▸ WORK TASK:
Across the listing below, count the lines containing "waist". Answer with that number only.

--------------------------------

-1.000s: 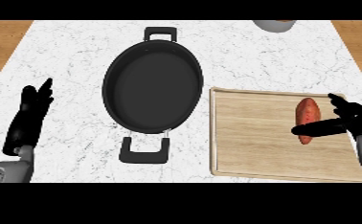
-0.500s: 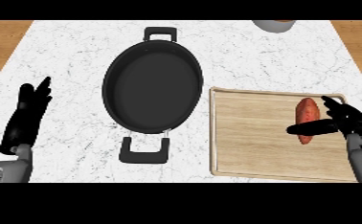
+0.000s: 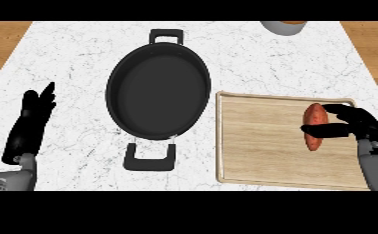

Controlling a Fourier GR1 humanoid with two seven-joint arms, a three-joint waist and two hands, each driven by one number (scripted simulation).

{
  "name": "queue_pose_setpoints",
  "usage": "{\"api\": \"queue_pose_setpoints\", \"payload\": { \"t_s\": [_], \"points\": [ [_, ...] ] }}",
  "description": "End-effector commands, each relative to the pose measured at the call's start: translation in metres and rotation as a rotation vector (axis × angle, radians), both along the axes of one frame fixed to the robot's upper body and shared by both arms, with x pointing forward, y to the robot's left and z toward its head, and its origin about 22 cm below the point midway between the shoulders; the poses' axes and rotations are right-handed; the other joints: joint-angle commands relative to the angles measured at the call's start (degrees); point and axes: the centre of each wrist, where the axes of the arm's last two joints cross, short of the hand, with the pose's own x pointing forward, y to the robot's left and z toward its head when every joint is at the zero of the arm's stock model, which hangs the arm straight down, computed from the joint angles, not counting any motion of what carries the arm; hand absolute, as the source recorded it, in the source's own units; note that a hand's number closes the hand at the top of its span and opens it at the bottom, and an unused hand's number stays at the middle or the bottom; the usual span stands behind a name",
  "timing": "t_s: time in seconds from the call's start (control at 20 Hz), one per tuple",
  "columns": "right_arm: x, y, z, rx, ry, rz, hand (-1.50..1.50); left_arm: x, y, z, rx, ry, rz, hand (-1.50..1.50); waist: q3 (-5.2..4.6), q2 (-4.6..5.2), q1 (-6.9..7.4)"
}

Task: Pick the sweet potato from the tray and place it in the pot

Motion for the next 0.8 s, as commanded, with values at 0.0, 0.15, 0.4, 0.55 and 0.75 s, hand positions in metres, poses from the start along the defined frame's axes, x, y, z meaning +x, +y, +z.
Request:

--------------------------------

▸ YOUR RESPONSE:
2